REQUIRED WORK:
When you find the line with "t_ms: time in" among the records below, reproduce it and each line after it exactly, ending with the line with "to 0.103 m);".

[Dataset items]
*** Begin section ***

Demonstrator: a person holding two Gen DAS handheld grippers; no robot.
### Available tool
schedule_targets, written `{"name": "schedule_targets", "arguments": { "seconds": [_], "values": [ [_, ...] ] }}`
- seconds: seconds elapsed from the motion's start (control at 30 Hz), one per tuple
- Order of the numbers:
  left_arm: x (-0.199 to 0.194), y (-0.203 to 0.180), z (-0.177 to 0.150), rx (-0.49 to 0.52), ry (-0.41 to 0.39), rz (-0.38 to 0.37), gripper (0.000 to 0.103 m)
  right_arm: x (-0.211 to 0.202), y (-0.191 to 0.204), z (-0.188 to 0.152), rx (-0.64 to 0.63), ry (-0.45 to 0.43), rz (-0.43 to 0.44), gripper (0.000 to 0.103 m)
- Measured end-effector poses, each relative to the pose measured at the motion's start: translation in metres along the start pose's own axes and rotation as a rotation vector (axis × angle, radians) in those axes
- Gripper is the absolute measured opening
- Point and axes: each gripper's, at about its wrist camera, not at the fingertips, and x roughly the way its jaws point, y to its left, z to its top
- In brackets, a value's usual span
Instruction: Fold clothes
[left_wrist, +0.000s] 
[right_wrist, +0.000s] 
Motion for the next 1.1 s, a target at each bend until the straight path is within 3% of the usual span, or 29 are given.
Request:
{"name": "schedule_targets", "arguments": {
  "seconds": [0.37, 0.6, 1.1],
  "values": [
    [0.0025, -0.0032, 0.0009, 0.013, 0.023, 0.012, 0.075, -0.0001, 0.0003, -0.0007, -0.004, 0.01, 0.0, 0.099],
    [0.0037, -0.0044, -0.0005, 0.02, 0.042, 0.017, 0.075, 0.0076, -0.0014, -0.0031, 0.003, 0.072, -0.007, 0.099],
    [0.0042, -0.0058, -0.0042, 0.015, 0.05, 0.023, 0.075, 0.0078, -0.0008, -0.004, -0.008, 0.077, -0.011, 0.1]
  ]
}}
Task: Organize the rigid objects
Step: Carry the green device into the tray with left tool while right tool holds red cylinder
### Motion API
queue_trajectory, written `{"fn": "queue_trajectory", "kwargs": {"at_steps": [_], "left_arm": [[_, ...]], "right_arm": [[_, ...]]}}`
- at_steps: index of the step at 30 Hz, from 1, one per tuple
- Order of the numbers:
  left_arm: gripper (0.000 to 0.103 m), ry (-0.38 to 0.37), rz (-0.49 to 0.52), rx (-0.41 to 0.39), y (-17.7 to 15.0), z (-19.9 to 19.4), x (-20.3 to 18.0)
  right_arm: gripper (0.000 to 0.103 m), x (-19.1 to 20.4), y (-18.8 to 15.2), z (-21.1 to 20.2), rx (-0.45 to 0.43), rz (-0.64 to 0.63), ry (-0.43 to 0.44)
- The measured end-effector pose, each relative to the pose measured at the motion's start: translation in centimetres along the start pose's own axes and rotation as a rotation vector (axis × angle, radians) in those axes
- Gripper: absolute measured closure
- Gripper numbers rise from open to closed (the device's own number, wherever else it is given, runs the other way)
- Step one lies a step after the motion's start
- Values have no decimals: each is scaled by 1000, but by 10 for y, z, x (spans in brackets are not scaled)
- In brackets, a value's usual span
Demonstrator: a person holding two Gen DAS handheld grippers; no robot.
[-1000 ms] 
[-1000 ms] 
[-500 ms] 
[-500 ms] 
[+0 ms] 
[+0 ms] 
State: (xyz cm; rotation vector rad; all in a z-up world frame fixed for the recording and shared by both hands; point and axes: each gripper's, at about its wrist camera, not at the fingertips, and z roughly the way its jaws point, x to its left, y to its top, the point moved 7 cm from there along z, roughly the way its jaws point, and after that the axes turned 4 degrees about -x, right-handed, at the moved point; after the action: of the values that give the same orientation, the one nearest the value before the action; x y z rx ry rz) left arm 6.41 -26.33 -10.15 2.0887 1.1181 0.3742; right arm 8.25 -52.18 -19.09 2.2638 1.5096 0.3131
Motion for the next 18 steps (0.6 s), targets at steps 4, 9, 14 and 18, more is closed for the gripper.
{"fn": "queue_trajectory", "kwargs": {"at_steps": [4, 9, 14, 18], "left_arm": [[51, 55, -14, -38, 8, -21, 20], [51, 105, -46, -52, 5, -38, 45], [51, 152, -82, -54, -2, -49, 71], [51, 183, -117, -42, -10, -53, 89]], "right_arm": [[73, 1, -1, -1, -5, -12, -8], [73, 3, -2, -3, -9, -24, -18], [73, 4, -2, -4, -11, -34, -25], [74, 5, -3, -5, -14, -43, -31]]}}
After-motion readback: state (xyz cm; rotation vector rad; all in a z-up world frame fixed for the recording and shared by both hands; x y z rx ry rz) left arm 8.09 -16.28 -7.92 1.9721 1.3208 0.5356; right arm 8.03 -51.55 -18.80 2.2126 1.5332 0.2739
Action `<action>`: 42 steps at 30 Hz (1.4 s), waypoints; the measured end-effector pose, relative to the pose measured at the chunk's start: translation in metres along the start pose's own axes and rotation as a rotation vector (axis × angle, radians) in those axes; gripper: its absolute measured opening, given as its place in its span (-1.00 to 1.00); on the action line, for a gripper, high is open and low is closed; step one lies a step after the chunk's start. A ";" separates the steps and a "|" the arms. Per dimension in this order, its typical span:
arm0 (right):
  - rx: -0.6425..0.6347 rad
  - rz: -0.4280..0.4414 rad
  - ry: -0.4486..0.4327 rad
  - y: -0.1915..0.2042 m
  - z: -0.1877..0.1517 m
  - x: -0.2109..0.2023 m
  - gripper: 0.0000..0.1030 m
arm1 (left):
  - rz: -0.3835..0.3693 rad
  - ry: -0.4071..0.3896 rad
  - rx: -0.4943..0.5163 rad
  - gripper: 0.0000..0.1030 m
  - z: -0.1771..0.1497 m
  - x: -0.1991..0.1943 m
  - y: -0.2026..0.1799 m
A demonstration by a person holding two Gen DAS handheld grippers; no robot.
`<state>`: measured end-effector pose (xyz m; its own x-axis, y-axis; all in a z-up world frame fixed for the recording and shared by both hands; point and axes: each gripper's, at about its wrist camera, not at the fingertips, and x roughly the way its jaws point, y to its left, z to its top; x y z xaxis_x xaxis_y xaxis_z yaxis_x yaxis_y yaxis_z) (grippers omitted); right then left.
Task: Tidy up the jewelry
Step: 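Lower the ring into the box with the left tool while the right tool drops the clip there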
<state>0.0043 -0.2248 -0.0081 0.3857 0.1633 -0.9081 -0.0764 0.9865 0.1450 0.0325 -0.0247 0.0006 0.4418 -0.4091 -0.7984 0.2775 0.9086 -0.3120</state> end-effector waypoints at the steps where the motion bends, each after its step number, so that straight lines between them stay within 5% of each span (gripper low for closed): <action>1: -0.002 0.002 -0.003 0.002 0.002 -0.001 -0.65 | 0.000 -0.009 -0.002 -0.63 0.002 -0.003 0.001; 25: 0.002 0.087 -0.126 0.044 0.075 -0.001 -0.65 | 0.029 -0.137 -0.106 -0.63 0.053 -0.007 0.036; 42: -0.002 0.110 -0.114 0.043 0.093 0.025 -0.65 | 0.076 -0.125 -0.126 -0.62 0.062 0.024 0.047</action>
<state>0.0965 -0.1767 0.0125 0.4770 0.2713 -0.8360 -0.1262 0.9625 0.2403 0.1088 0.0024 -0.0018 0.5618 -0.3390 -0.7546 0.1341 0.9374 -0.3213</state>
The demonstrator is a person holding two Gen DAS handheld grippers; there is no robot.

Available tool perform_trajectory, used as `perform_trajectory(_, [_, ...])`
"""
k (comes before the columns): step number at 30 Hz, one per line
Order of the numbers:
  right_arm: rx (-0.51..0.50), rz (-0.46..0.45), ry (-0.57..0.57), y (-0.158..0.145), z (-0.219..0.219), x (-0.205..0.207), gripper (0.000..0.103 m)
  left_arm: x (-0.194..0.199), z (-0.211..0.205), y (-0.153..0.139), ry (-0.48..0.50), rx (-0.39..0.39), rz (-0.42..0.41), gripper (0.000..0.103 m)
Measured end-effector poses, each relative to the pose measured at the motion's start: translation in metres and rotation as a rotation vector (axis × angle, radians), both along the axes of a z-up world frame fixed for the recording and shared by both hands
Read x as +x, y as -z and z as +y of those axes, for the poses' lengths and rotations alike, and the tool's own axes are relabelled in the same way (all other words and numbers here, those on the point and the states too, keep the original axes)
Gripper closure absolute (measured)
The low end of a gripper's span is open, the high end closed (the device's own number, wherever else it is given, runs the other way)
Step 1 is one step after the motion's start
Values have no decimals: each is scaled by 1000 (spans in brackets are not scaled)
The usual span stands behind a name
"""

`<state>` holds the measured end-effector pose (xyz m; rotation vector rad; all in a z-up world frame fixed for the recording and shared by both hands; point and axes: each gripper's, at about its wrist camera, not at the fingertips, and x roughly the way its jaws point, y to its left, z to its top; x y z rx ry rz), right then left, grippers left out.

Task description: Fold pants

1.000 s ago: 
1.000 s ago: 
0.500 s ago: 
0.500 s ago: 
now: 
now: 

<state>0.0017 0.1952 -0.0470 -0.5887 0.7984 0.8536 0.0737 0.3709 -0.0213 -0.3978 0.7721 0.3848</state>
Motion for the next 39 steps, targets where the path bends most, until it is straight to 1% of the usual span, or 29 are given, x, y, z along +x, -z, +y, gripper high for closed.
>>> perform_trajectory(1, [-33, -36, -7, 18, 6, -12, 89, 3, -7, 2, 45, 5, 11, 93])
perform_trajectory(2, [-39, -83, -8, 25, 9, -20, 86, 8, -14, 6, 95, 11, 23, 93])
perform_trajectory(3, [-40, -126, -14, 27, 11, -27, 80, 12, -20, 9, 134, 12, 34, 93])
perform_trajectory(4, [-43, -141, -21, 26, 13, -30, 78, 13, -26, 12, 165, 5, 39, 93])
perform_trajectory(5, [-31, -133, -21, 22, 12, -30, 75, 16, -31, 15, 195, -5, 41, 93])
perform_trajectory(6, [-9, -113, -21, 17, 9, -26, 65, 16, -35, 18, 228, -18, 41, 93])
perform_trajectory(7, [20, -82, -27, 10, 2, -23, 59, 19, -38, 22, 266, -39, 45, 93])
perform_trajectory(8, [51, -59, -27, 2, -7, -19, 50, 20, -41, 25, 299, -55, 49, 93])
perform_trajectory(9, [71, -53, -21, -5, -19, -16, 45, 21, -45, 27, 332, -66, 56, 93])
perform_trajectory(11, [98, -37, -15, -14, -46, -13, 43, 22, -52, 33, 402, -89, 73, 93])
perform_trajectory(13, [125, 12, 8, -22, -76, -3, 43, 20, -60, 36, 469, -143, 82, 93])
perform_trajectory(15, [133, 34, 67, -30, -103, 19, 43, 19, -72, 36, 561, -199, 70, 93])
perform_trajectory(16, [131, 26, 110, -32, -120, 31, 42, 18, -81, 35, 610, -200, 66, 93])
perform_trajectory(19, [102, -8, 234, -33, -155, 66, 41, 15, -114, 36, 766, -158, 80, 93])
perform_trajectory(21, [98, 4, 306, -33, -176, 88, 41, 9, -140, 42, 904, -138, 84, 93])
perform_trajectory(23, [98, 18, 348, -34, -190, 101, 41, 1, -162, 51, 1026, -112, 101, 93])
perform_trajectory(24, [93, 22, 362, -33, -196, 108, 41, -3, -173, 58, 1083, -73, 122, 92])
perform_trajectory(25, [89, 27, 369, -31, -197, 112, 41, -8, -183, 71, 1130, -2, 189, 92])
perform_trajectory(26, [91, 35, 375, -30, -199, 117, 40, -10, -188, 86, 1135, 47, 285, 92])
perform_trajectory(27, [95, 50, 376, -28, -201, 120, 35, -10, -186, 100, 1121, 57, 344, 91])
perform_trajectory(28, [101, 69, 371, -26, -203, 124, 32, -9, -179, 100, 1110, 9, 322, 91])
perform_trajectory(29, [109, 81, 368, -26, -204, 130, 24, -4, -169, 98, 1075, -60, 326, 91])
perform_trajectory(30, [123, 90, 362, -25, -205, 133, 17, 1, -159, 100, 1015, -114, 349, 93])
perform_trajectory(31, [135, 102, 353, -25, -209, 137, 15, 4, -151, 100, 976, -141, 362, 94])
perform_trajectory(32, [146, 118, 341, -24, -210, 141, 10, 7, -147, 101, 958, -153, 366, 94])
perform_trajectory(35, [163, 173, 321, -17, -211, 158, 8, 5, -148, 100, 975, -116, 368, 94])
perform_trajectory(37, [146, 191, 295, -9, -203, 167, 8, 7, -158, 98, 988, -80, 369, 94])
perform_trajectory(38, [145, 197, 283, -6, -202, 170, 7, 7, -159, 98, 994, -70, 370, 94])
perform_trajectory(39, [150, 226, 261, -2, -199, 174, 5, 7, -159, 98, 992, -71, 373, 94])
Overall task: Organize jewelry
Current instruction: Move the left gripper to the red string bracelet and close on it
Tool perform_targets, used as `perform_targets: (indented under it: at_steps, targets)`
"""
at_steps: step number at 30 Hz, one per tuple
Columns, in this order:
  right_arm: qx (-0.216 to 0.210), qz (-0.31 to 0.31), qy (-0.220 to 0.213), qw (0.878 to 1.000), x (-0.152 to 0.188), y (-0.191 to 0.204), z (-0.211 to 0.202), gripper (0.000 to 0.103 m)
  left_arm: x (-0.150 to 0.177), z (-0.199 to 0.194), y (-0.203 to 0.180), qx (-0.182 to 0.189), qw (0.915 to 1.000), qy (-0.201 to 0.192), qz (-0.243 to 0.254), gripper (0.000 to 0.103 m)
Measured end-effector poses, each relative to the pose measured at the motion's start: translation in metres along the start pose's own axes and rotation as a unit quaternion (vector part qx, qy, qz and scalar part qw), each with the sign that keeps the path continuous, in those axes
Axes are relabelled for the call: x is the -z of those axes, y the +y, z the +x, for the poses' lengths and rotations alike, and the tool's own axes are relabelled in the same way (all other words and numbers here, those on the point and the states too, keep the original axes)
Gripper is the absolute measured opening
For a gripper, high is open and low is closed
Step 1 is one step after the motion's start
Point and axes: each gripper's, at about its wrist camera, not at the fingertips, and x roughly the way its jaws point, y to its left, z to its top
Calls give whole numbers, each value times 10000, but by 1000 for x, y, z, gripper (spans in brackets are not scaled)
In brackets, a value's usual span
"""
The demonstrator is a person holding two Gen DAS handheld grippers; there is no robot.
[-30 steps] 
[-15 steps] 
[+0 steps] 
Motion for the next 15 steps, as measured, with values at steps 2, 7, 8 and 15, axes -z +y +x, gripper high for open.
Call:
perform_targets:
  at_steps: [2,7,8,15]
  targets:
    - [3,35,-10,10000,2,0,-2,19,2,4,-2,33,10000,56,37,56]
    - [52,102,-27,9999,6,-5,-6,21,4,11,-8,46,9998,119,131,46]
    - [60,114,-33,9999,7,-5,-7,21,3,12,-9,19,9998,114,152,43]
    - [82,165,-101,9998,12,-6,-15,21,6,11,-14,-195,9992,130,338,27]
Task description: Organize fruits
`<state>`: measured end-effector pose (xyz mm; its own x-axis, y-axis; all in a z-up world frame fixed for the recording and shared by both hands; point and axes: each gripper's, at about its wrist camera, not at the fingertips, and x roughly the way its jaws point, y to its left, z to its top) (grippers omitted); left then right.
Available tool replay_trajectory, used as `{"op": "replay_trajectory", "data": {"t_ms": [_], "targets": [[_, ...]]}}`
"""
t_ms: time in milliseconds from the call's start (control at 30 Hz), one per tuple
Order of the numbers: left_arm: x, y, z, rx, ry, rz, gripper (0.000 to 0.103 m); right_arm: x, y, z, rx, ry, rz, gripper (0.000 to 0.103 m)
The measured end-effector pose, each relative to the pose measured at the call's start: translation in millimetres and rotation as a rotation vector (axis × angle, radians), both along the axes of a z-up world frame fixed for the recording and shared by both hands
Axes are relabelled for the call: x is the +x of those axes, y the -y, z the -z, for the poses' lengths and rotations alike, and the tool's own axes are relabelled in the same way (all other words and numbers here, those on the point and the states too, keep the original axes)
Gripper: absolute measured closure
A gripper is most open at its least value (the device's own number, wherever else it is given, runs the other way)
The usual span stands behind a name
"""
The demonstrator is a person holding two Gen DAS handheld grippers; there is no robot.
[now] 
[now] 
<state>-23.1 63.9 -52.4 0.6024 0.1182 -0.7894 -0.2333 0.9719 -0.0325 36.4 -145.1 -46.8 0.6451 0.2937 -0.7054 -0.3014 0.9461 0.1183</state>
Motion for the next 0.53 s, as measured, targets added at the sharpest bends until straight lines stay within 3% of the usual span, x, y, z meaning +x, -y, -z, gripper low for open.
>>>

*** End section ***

REPLY:
t_ms: time in milliseconds from the call's start (control at 30 Hz), one per tuple
Order of the numbers: left_arm: x, y, z, rx, ry, rz, gripper (0.000 to 0.103 m); right_arm: x, y, z, rx, ry, rz, gripper (0.000 to 0.103 m)

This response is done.